Debunking the Solar Energy Myth

Published November 1, 2002

The Solar Fraud: Why Solar Energy Won’t Run the World
by Howard C. Hayden, PhD
Vales Lake Publishing, paperback, 224 pages

Howard Hayden, Professor Emeritus of Physics at the University of Connecticut, is the Mr. Wizard of alternative energy. Be it in the form of wind, hydropower, biomass, direct solar by photovoltaic cells, or solar collectors transmitting heat to a turbine, he explains the physics with joyful enthusiasm, but also objective reality.

Physics, we are often told, is dry enough to be a fire hazard. Physics underlies absolutely everything about solar energy. One would suppose, therefore, that solar energy must be boring beyond belief. Nothing could be farther from the truth.

Solar energy inspires passion, enthusiasm, and devotion, but unfortunately the litany of unrealistic, rosy predictions of a solar future constitute a fraud not founded on the unshakable physics that determines the sun’s capacity to supply our energy. It involves lying with statistics and attempting to manipulate the public into accepting what could only become a world of brownouts.

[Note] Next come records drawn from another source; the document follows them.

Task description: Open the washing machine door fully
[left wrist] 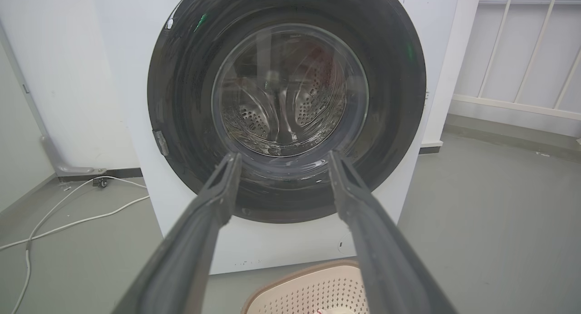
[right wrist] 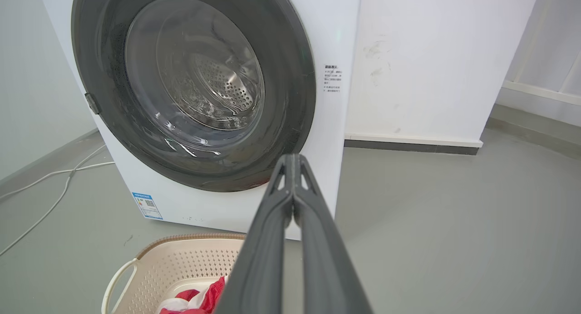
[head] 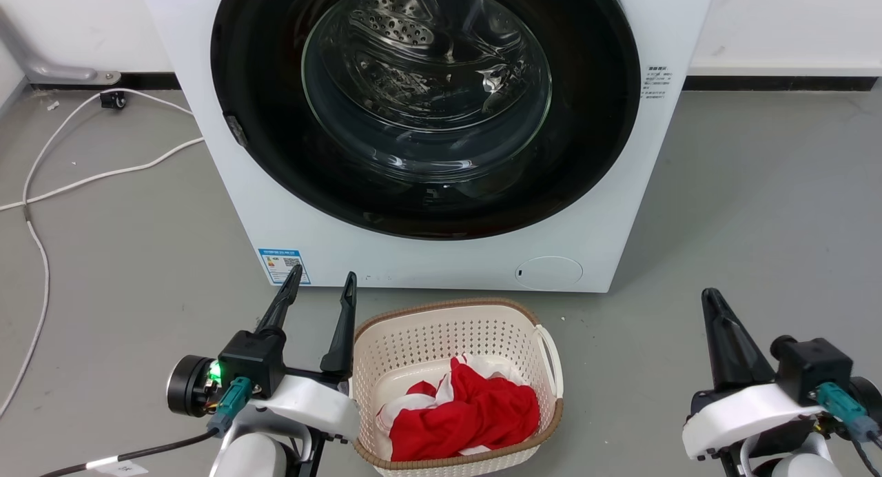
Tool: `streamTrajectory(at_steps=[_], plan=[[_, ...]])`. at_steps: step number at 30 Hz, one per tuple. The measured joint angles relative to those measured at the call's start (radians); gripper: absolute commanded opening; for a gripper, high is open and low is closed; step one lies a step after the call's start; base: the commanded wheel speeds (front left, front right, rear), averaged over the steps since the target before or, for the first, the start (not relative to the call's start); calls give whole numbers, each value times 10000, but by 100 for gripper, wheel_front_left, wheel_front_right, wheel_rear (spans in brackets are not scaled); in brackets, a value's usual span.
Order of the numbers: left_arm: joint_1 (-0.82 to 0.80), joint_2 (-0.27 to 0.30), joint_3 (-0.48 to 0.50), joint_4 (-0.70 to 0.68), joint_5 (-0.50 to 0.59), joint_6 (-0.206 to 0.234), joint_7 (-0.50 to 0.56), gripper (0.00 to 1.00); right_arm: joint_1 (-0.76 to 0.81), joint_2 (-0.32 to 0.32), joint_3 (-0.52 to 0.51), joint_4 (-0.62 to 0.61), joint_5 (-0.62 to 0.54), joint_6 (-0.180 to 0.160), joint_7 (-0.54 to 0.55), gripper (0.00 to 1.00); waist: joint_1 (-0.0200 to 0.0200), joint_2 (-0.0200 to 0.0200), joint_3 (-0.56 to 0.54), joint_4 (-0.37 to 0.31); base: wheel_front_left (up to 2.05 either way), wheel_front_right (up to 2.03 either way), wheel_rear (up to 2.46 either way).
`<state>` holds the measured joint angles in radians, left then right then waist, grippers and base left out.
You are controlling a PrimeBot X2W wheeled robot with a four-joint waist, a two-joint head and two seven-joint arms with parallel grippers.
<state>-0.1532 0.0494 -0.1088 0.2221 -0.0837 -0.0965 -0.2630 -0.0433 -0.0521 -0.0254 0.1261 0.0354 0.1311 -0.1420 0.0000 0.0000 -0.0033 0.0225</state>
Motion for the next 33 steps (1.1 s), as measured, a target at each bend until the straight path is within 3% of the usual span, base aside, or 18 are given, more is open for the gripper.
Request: streamTrajectory(at_steps=[3, 6, 8, 19, 23, 33], plan=[[0, 2, -6, 4, -4, 2, 0, 100, -25, 4, 0, -38, 550, 0, -184, 0, 0, 0, -5, 5, 0, 0, 0], [0, 2, -10, 4, -15, 12, 0, 100, -92, 10, -128, -69, 1801, 0, -522, 0, 0, 0, -8, 11, 0, 0, 0], [0, 0, -4, 6, -17, 12, 0, 100, -193, 8, -199, -21, 3772, 0, -694, 0, 0, 0, -12, 12, 0, 0, 0], [2, 4, 71, 4, -75, 59, 0, 100, -1333, 15, -359, -8, 10930, -2, -1018, 0, 0, 0, 66, -41, 0, 0, 0], [-29, 2, 92, -69, -75, 86, 0, 100, -2234, 19, -859, 253, 12353, -2, -387, 0, 0, 0, 243, -68, 0, 0, 0], [-512, 4, 155, -407, -71, 86, 0, 100, -5711, -796, -1682, 2533, 13029, -4, 1808, 0, 1, 0, 1012, -32, 0, 0, 0]])
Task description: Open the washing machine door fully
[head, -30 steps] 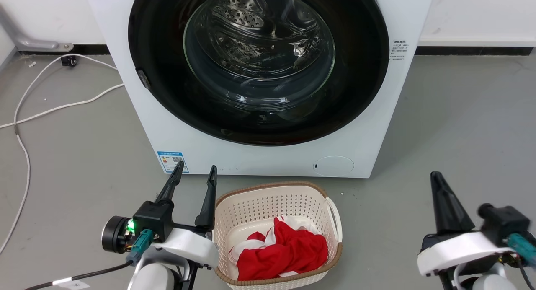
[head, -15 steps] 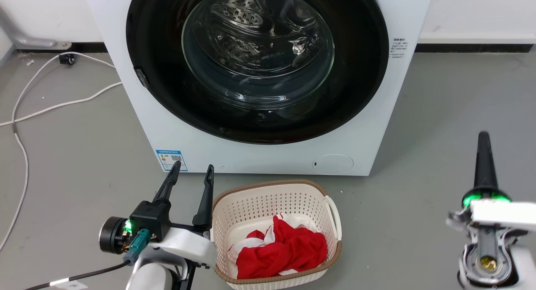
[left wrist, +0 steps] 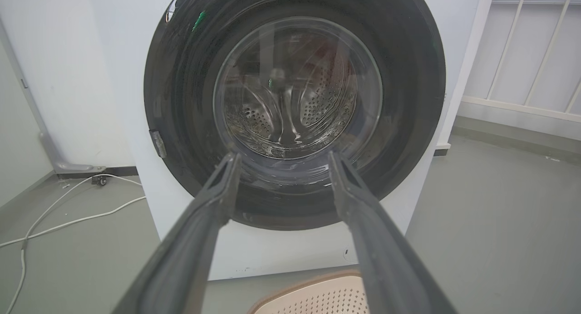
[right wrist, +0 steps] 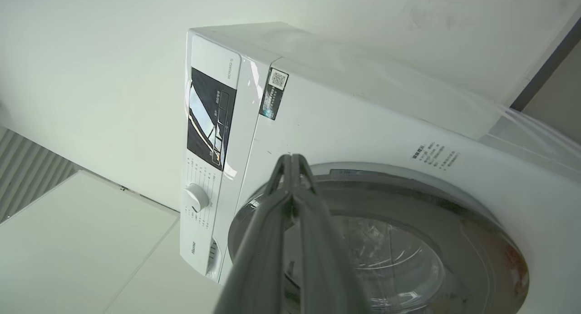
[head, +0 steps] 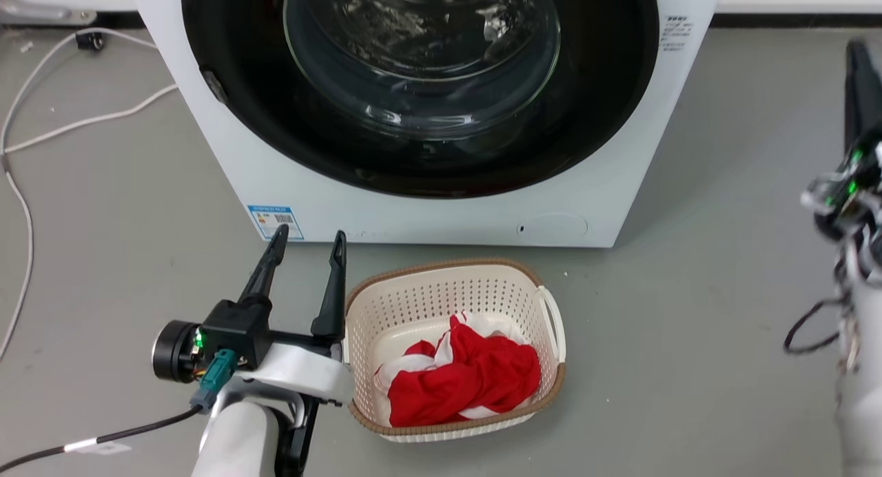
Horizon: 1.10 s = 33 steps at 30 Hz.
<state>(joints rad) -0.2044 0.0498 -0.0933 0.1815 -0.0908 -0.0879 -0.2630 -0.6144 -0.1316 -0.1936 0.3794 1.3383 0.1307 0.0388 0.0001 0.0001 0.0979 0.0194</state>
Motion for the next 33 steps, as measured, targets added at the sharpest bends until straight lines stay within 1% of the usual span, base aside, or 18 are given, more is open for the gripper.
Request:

Hayden explains that Our Daily Bread would not exist if we did not use energy to till the soil, grind the grain, move the flour to bakeries, and bake the bread. Energy drives the economy, but he says it is a serious error to imagine it’s simply a matter of profits. We would need energy to transport goods even if there were no profit-minded corporations. We use energy to build not only our homes, but also everything in our homes. Energy drives society, and solar energy does indeed play a role.

The Solar Niche

There have always been water pumps in remote locations, operated by wind energy. Now there are photovoltaic cells operating other pumps where conventional electricity is not available. Scientists and engineers almost universally recognize that solar energy is extremely useful in such niche applications. They also recognize that solar energy—using all conceivable technologies—will not be adequate to run an industrialized world.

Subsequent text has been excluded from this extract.